Loud noises can damage the fragile structures of the inner ear leading to long term hearing loss. This is known as noise-induced hearing loss (NIHL).  I remember my grandmother warning me or the danger of listening to my stereo to loud and she was right.  Loud music in the car or in the house can be harmful but even more of a growing problem is loud music in headphones.  As tech gadgets have become ever more prevalent and at ever younger ages, so has listening with headphones.

Headphones offer an increased risk of noise-induced hearing loss because parents can’t even tell what is happening.  It is hard for a parent to know there is a danger when they don’t know the headphones are in use or when they have to guess at a safe sound level.  According to the US Department of Health and Human Services, “long or repeated exposure to sounds at or above 85 decibels can cause hearing loss” and yet “an MP3 player at maximum volume is 105 decibels”.  So most parents are left trusting their child’s judgement on what is too loud.

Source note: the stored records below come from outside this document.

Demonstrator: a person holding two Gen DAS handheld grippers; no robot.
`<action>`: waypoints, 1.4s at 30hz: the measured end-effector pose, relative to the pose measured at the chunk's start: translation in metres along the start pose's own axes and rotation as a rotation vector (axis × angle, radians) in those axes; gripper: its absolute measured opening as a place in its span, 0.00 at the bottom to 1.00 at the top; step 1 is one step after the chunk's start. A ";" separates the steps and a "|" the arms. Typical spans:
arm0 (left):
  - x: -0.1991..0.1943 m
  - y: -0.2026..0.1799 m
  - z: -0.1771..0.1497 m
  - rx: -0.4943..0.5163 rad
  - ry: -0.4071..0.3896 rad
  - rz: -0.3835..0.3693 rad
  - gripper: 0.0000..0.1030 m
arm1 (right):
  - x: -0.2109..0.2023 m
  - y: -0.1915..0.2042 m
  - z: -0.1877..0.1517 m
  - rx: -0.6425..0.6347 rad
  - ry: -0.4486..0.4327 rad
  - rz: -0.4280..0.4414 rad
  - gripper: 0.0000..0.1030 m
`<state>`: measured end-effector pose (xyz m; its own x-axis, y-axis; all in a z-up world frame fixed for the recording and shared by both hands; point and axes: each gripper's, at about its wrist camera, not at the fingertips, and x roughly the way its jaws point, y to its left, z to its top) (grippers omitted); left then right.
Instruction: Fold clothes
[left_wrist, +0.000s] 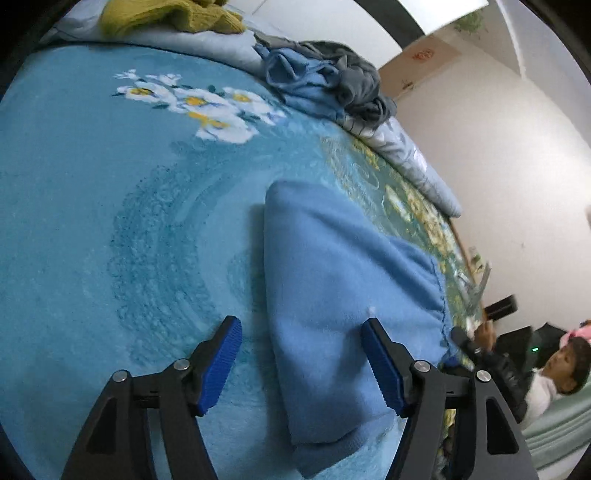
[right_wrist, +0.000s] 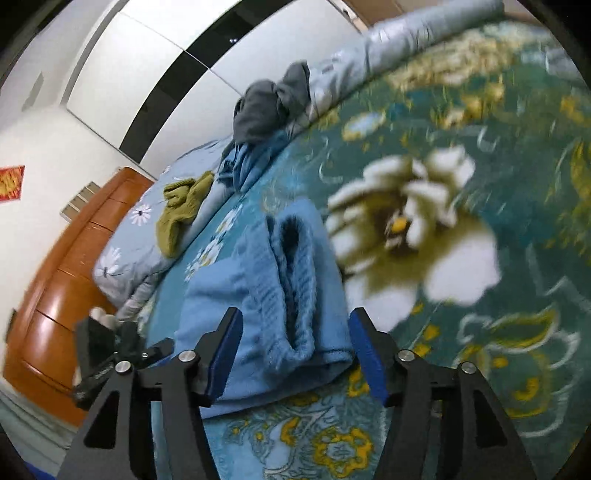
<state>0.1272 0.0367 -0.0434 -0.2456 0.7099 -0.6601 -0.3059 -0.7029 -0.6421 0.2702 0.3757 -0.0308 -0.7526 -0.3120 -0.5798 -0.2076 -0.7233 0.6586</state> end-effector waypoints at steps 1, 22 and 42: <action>0.000 0.001 0.000 -0.003 -0.005 -0.010 0.70 | 0.004 -0.001 0.000 0.005 0.007 0.004 0.65; -0.011 -0.022 -0.005 0.007 -0.043 -0.079 0.21 | 0.002 0.011 -0.005 0.135 -0.035 0.086 0.31; -0.179 -0.052 -0.065 0.104 -0.303 -0.003 0.20 | -0.069 0.107 -0.051 -0.092 -0.027 0.341 0.30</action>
<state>0.2471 -0.0566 0.0829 -0.5024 0.7037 -0.5023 -0.3954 -0.7037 -0.5903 0.3321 0.2888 0.0554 -0.7857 -0.5291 -0.3204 0.1144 -0.6333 0.7654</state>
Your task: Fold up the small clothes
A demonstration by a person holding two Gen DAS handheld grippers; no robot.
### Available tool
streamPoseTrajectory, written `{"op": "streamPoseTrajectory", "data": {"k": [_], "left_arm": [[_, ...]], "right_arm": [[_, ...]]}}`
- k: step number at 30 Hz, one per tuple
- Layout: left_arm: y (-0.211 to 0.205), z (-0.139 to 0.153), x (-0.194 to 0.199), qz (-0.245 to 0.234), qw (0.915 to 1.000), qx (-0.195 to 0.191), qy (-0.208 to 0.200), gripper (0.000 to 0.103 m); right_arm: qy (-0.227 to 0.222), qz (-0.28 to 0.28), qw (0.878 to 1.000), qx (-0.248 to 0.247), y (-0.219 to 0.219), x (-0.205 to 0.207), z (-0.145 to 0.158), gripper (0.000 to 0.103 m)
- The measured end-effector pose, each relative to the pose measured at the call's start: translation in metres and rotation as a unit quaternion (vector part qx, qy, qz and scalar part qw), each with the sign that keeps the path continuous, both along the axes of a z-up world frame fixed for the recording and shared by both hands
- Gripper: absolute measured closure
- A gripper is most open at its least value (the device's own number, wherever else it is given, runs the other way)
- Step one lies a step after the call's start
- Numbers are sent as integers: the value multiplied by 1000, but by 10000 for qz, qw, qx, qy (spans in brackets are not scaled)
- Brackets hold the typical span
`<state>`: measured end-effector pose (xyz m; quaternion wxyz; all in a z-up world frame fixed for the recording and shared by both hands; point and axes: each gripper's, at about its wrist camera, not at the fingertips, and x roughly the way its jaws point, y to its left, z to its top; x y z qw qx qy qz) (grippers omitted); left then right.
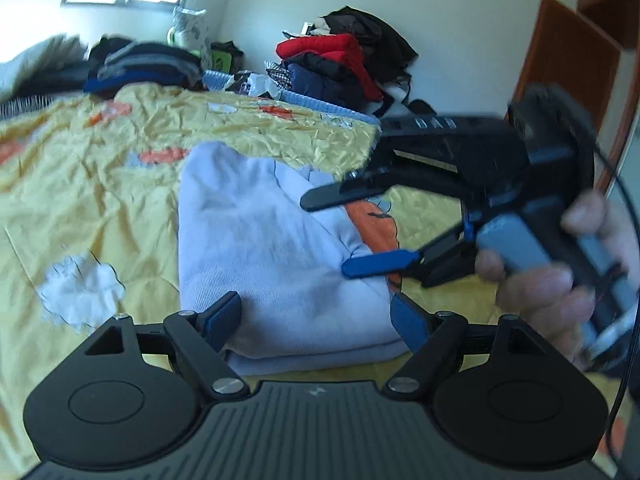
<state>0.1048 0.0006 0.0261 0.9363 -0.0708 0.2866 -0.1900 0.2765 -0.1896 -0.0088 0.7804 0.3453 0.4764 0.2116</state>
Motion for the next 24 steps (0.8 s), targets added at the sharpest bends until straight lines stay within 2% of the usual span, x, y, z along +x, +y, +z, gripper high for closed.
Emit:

“Every morning I’d drive my daughter Niki to school, and I could hear the music from her headphones over the car radio. I would ask, ‘Is that too loud?’ But she always told me ‘No.’” said father, Dave Russell. Fast forward a couple of years and his daughter was diagnosed with NIHL at school and her doctor said the likely cause was listening to her headphones too loud for too long.  Russell went on to found Puro Sound Labs Headphones, a high-quality headphone with a maximum volume that is safe for the inner ear.  Smart idea, right?  There are a few more brands that have picked up on this safe solution to headphone usage as well.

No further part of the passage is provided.